You may want to try Maibu's suggestion but it's a good idea to begin an elimination that does not contain chicken ingredients (fat &eggs included) as chicken products are ones that a lot of dogs are sensitive to.


Suggestions:
*Instinct Limited Lamb:* https://www.instinctpetfood.com/dog...d-ingredient-diet-grain-free-recipe-real-lamb

*Acana Pork Limited:* https://acana.com/usa/our-foods/dog-foods/singles/pork-squash/ 


Also, choose limited treats to match protein in the food you choose.
*Acana Pork Treats: *https://acana.com/usa/our-foods/dog-foods/singles-treats/pork-squash/
*Real Meat Lamb:* https://www.amazon.com/Real-Meat-Co...37275210&sr=8-7&keywords=real+meat+dog+treats 


My FAVORITE! 3 great human grade oils in one! https://feedsentials.com/shemp 


Moms


----------



## McGloomy (Mar 13, 2018)

Not to derail the thread, but has anyone ever tried giving coconut oil instead of fish oil to their dog?


----------



## Sabis mom (Mar 20, 2014)

Isabelponte said:


> Hey everyone,
> Not sure if it's because of the winter coming and changes in my 4 1/2 month puppys coat but I have noticed she's been itching like crazy!
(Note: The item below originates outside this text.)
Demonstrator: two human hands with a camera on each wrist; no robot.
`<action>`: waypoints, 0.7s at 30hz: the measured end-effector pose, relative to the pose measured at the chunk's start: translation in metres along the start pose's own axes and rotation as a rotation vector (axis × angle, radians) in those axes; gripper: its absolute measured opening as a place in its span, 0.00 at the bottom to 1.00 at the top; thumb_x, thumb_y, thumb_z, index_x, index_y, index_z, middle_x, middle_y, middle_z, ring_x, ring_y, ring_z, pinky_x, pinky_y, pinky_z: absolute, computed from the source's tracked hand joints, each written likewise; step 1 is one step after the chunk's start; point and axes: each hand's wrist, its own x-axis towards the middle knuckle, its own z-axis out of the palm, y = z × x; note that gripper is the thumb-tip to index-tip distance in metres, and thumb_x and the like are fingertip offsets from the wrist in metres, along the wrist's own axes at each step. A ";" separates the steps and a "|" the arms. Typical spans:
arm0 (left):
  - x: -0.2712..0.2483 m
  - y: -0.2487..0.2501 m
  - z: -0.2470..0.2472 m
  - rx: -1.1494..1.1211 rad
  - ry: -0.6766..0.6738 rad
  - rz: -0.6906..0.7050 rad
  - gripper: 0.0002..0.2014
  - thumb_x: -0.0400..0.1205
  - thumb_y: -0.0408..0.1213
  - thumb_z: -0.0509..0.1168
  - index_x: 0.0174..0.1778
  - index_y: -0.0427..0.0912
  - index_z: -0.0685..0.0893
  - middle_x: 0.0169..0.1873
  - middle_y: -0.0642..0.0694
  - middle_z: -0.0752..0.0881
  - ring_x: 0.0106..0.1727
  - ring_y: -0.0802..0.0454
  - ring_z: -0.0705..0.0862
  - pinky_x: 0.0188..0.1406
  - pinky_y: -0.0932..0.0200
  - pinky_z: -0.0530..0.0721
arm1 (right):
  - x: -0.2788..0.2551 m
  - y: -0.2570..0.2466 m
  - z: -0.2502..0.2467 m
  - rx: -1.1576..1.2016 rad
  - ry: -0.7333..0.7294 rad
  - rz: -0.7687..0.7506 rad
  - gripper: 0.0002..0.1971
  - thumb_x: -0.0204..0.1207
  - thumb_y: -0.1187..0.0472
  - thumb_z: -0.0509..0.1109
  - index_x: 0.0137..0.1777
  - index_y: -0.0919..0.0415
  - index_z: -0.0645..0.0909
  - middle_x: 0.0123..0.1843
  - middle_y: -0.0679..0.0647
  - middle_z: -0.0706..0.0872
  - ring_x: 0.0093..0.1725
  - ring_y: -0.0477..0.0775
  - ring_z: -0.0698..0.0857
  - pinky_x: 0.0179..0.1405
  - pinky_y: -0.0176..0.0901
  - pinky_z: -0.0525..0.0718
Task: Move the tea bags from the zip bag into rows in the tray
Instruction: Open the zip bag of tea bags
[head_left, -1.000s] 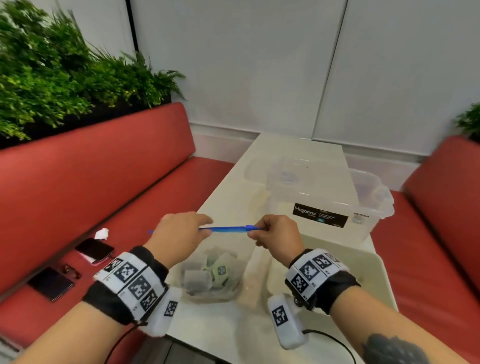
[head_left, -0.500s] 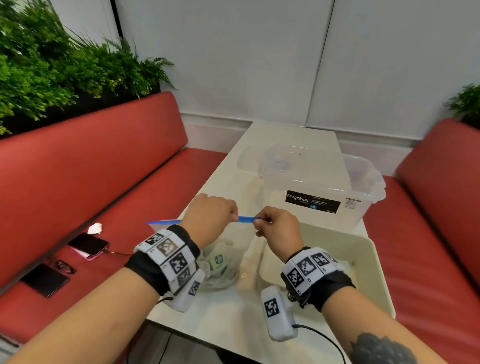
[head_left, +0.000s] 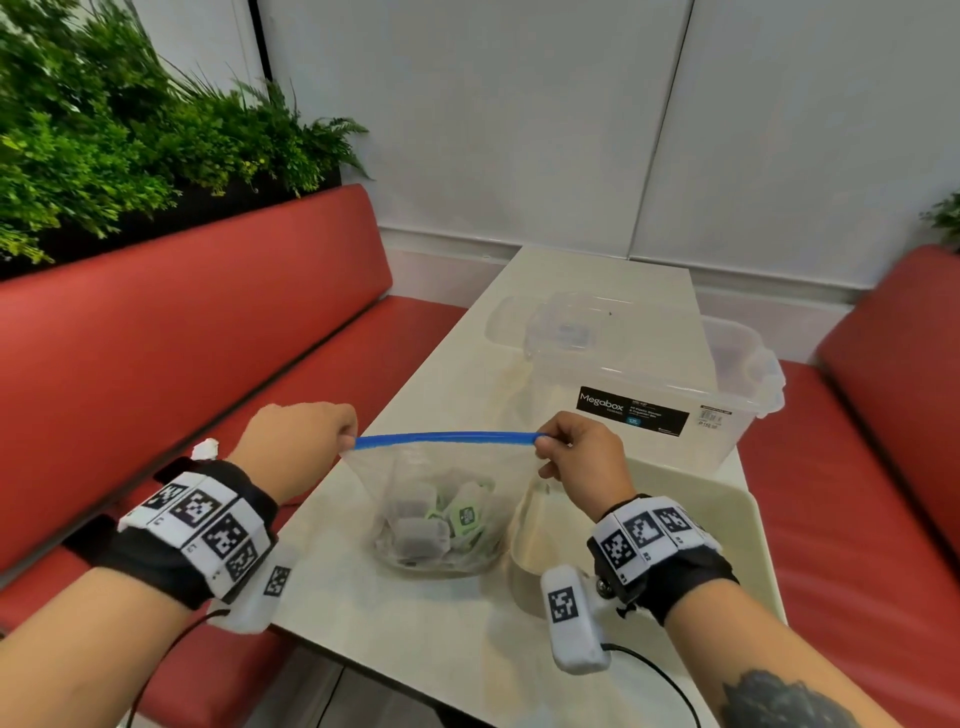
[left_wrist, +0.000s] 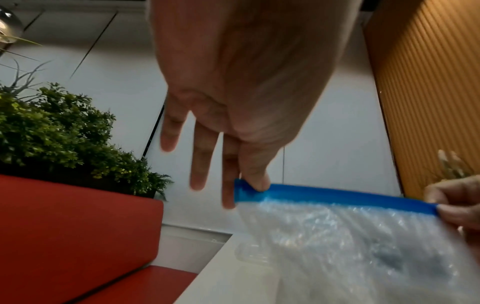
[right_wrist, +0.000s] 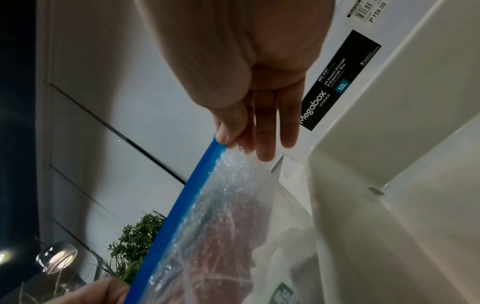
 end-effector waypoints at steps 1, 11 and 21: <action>0.000 0.007 -0.001 -0.029 -0.031 0.007 0.06 0.84 0.47 0.55 0.49 0.54 0.76 0.42 0.55 0.82 0.42 0.52 0.79 0.41 0.56 0.73 | 0.001 0.000 -0.001 -0.002 0.000 -0.006 0.13 0.75 0.70 0.68 0.32 0.54 0.80 0.30 0.51 0.82 0.26 0.52 0.84 0.33 0.39 0.82; 0.013 0.091 0.005 -0.140 -0.049 0.170 0.16 0.88 0.47 0.45 0.60 0.54 0.78 0.49 0.50 0.84 0.49 0.47 0.81 0.43 0.51 0.79 | 0.009 0.001 -0.001 -0.041 0.044 -0.015 0.11 0.77 0.63 0.68 0.35 0.49 0.80 0.26 0.50 0.79 0.25 0.55 0.82 0.37 0.49 0.85; 0.011 0.091 0.011 -0.774 -0.148 0.059 0.07 0.82 0.31 0.56 0.51 0.41 0.78 0.44 0.45 0.86 0.37 0.52 0.89 0.30 0.52 0.88 | 0.005 -0.016 0.020 0.079 0.020 0.073 0.15 0.74 0.46 0.70 0.48 0.56 0.73 0.35 0.53 0.86 0.28 0.55 0.87 0.43 0.57 0.87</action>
At the vet they double checked and there's no sign of fleas or ticks. We also have her on monthly frontline so don't think it's that.
> The vet suggested including fish oil in her food and I wanted to get some opinions here.
> Are there any cons for this? Any recommendations as to what brand or tips ?
> Thank you so much!!


Where do you live? I have a chronically itchy dog, some foods seem to make it worse but in general it's the environment here. This was proven beyond a doubt when I travelled to a much less dry area last year. I noticed that seasonal changes here affect her skin dramatically. 
Before you look at new foods read up on grain free food and DCM. Also be aware that the Acana foods pop up with alarming frequency in the studies, specifically the pork and squash.
As far as fish oil. I fed my past dogs canned sardines, cheap and readily available. You can also buy frozen whole smelts pretty cheap. Most dogs love them. Be cautious of fish oils as some are now problematic both ethically and because of contaminants. 
With regards to coconut oil, I used it in Buds food and also on his tummy(urine burns) and his old man elbows(infected callouses) and I loved what I saw, but one dog does not prove anything. His eyes looked better, his breathe smelled better and his coat improved.


----------



## dogma13 (Mar 8, 2014)

IME with two different dogs that began getting itchy dry skin for unknown reasons,salmon oil did the trick.I bought whatever brand Chewy.com sells.In about two weeks there was a noticeable improvement.I continued the recommended amounts until the bottles were empty and their skin was fine again.Both dogs became itchy in the autumn season also.My guess is that they were sensitive to some sort of weeds or their seeds.


----------



## Opsoclonus (Jul 29, 2018)

Sabis mom said:


> Where do you live? I have a chronically itchy dog, *some foods seem to make it worse but in general it's the environment here. This was proven beyond a doubt when I travelled to a much less dry area last year. I noticed that seasonal changes here affect her skin dramatically. *
> Before you look at new foods read up on grain free food and DCM. Also be aware that the Acana foods pop up with alarming frequency in the studies, specifically the pork and squash.
> As far as fish oil. I fed my past dogs canned sardines, cheap and readily available. You can also buy frozen whole smelts pretty cheap. Most dogs love them. Be cautious of fish oils as some are now problematic both ethically and because of contaminants.
> *With regards to coconut oil*, I used it in Buds food and also on his tummy(urine burns) and his old man elbows(infected callouses) and I loved what I saw, but one dog does not prove anything. His eyes looked better, his breathe smelled better and his coat improved.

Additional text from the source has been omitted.